Last night, I was fortunate enough to receive an invitation to Camp Eggers, along with key staff at Equal Access Afghanistan. Our hosts, Lt. Col. Tim Kirk and Capt. Felisa Dyrud, USAF, have taken an interest in EAA’s mobile theater group. They want to enlist the group’s help in their efforts to train the Afghan National Police by mounting weekly productions for a large crowd of police. So a group of us made the drive over to Camp Eggers, named after Special Forces Captain Daniel Eggers, who was killed by a landmine in Kandahar in 2004. Over a surprisingly good dinner I got to speak with Tim for a while about the program, and despite my discomfort around most military people he won me over. His intelligence and kindness impressed me, and we both agree that people need to commit more time to their missions here if they want to see a change in Afghanistan. He hopes he can stay here for a few years (both he and Felisa are fluent in Dari and are working on their Pashto, too). I wish I had been able to speak with Felisa more, but I am sure she is just as impressive.
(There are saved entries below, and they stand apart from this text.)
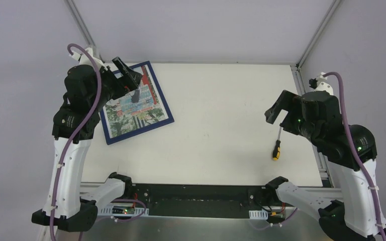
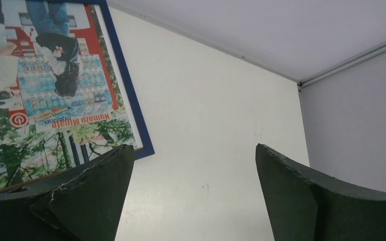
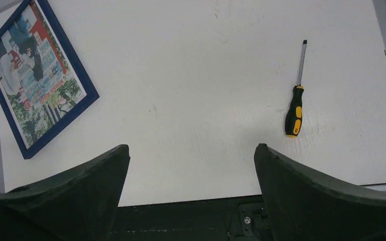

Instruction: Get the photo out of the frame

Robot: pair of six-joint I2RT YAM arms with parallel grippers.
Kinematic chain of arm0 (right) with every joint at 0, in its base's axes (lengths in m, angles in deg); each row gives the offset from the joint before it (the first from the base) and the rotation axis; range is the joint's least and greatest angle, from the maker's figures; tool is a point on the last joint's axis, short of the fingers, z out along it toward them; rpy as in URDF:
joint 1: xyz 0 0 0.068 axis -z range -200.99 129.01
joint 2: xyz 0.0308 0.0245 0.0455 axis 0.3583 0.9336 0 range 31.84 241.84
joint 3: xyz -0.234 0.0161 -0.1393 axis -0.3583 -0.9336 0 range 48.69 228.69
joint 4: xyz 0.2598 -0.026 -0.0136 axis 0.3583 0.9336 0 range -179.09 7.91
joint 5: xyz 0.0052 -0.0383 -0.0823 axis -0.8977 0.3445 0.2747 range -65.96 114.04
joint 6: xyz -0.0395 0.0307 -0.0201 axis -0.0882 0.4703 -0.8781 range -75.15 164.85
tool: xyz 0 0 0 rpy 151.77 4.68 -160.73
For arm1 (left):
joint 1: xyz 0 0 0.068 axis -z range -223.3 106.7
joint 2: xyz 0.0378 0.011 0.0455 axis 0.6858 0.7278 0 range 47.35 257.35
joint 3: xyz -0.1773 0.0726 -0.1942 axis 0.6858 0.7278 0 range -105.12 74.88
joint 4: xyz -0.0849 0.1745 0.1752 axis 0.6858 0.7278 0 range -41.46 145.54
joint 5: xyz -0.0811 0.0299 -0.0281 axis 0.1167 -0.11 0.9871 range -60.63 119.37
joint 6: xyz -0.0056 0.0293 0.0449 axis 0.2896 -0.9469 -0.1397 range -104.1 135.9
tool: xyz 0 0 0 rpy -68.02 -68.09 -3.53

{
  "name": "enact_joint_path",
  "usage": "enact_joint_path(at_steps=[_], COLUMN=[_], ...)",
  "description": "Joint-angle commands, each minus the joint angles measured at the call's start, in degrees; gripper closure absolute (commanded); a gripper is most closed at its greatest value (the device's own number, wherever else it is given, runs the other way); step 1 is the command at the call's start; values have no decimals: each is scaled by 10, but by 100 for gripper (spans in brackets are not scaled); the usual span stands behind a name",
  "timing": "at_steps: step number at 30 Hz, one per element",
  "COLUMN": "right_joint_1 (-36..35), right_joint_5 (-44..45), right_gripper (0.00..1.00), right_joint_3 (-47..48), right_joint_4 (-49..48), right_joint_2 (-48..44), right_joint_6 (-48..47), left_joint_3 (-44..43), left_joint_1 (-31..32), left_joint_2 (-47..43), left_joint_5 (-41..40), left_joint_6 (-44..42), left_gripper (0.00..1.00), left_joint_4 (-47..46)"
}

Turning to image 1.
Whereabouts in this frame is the white cable duct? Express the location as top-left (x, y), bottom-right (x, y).
top-left (98, 205), bottom-right (149, 217)
top-left (248, 209), bottom-right (268, 220)

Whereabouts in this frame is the blue wooden picture frame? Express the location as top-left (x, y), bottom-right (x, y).
top-left (99, 61), bottom-right (175, 146)

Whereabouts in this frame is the right white cable duct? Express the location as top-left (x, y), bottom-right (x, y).
top-left (248, 209), bottom-right (268, 220)

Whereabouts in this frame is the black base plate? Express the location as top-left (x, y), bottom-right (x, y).
top-left (111, 183), bottom-right (290, 218)

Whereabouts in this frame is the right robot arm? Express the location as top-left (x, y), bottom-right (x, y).
top-left (265, 72), bottom-right (386, 240)

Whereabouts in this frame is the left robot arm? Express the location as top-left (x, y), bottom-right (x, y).
top-left (32, 43), bottom-right (142, 232)

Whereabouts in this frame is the colourful photo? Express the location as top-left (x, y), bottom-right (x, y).
top-left (104, 66), bottom-right (166, 139)

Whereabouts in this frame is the left white cable duct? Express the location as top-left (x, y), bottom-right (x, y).
top-left (98, 205), bottom-right (149, 217)

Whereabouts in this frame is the black yellow screwdriver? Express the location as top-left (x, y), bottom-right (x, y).
top-left (272, 127), bottom-right (282, 161)

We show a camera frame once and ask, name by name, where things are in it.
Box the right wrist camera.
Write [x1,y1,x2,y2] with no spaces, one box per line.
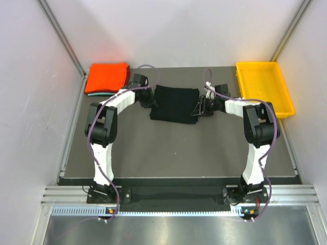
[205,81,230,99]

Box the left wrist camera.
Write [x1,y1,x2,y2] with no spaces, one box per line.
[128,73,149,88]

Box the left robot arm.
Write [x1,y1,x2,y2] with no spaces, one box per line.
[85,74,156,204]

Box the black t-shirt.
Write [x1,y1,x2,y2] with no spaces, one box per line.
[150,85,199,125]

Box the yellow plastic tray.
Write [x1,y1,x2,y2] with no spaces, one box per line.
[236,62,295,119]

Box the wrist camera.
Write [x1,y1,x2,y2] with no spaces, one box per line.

I also had the pleasure of speaking with their First Sergeant, the logistics man behind the operation and someone whose life rights Hollywood should start bidding over. His name is Harold, and given his work as an undercover police officer in New York I don’t want to write too much personal information about him, but it was great to pick a soldier’s brain about the situation here. One tip I learned: always bring candy to the bazaar; kids will swarm on you and it helps to throw candy at them and run.
On the way out of the camp, feeling a bit ill from the ribs, corn, ice cream, beans, etc. that I scarfed down in the “Goat Locker”, as the mess hall is dubbed, I passed by a contingent of Americans who all had the high and tight military haircut, which Harold informed me they no longer needed to wear; these are the guys who like looking like soldiers and live the warrior’s code. I thought of how brave my Afghan colleagues must be to enter the tall Hesco walls of the Camp and sit down with people who bring guns to the table and may have shot at their countrymen before. It’s good to know that there are some smart cookies out there, but I’ve already seen too many reminders that they are an exception.